We think we can control nature, use it however we want, and somehow come out ahead. Never mind that deep mining causes lung problems, that jobs disappear when veins are tapped out, and that miners are rarely paid wages that actually compensate them for the dangers they face, or that another technique (strip mining) leaves the landscape barren and polluted. Never mind that the coal extracted from these mines is used in power plants that spew particulates into an atmosphere already so burdened with greenhouse gasses that we’re probably dooming our grandchildren to lives dominated by cancer and lung disease (not to mention irreversible climate change and its consequences). We think (using those big brains) we’re in control. And then the god of the mountain burps, and men with families lose their lives, and towns with few other sources of income lose their economic base.
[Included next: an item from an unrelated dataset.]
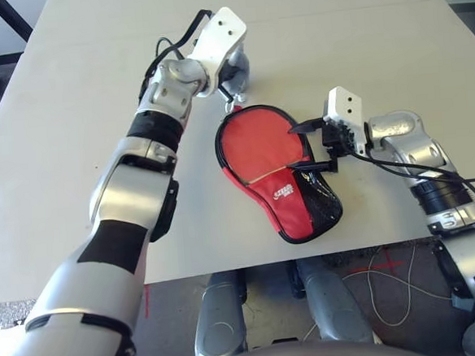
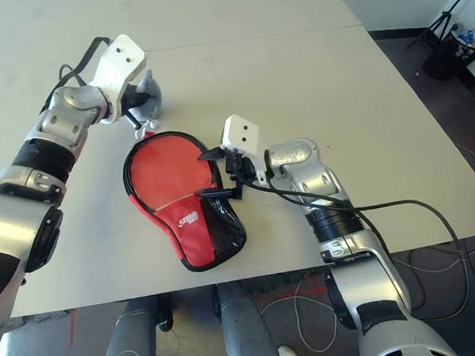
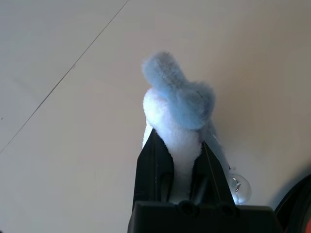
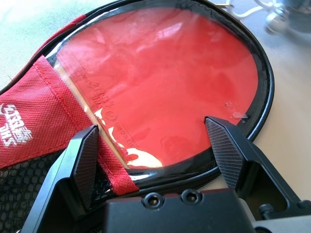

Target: Store the ping-pong paddle in its case and zip it.

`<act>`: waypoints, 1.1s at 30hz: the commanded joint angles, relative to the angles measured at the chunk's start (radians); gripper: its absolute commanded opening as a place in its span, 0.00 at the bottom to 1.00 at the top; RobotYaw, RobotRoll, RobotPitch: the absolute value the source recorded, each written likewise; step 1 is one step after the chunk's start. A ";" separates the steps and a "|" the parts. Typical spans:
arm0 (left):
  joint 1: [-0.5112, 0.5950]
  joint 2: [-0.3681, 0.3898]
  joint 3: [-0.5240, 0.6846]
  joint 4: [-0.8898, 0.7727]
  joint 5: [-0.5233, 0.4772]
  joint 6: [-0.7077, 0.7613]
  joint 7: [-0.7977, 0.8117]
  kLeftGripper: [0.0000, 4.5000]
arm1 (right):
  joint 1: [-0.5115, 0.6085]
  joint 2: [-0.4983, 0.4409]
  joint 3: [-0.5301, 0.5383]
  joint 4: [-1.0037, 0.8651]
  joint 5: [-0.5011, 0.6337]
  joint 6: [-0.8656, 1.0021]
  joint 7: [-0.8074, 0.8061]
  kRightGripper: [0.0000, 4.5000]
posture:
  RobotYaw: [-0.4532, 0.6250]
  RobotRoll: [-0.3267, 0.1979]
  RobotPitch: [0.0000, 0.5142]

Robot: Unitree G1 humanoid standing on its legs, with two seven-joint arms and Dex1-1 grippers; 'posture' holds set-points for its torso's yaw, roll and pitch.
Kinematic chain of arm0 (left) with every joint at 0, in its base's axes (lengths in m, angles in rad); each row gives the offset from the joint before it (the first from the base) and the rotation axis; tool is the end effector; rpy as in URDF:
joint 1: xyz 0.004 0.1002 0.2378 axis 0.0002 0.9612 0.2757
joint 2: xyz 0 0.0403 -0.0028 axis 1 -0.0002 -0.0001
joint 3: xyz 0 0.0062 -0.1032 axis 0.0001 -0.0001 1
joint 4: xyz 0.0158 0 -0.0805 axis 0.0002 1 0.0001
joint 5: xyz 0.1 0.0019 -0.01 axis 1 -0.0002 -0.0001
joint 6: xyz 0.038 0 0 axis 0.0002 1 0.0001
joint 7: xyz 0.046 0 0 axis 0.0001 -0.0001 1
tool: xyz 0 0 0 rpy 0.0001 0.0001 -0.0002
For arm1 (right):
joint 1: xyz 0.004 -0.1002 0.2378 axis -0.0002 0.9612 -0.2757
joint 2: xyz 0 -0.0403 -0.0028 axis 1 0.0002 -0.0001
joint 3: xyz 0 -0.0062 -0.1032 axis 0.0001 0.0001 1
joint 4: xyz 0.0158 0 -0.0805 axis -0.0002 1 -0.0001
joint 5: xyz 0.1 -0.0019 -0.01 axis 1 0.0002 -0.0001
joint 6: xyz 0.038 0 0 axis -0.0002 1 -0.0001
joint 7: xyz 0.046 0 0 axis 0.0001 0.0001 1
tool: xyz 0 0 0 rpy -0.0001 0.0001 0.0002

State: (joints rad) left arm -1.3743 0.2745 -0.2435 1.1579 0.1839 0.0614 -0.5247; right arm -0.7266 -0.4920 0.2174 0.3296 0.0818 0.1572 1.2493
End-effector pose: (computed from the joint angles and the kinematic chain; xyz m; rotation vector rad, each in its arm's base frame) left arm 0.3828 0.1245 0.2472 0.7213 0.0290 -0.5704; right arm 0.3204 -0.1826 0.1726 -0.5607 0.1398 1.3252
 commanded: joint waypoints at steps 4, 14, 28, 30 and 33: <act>-0.075 -0.109 0.030 0.084 0.006 -0.090 0.040 0.03 | 0.053 0.005 0.060 0.006 -0.026 0.030 0.005 1.00 | 0.38 0.62 0.54; -0.129 -0.266 0.040 0.118 0.018 -0.129 0.021 0.03 | 0.069 0.006 0.062 -0.021 -0.027 0.048 -0.009 1.00 | 0.35 0.62 0.53; -0.072 -0.395 0.065 0.075 -0.017 -0.083 -0.132 0.46 | 0.079 0.004 0.060 -0.025 -0.026 0.052 -0.026 1.00 | 0.35 0.62 0.55; -0.077 -0.390 0.072 0.069 -0.019 -0.078 -0.134 0.61 | 0.078 0.005 0.061 -0.021 -0.026 0.050 -0.027 1.00 | 0.35 0.62 0.55; -0.096 -0.367 0.087 0.058 -0.024 -0.075 -0.133 0.83 | 0.071 0.011 0.065 -0.008 -0.030 0.045 -0.027 1.00 | 0.36 0.62 0.54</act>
The only real solution is to lessen our dependence on energy, period. But we’re addicted to the stuff. One wag in the local newspaper (sorry, it was several days ago, and I forgot whose column) commented that we were sacrificing human lives so as not to annoy a few caribou—as if drilling in the Arctic were really going to solve anything. And few of us seem to be getting the message that all of these energy sources we pull out of the earth are finite, and extremely difficult to access. We’re clearly not smart enough (or at least we lack the imagination and political will) to create safe, non-polluting technologies to feed our energy “needs.” So maybe what we really need to do is to carefully assess how much energy is actually necessary, and to think about how to reduce our dependence not just on coal or oil or natural gas, but on what we do with all the energy itself.
Walk more, eat less, grow some of our own food, eat local produce, work when it’s light, sleep when its dark, limit our use of electronic devices, talk, learn, understand.
When William Morris's "Guest" returns to Hammersmith after his adventure upstream in News From Nowhere, rather than being discouraged by the fact that his “epoch of rest” has been a dream, he muses that “if others can see it as I have seen it, then it may be called a vision rather than a dream.” The true visionaries today will have to be those who can see beyond what simply is. Just because we live the way we do doesn’t mean we can’t live differently.
So now I’m going to turn off the computer, go out into the accidental garden, and check on my tomatoes.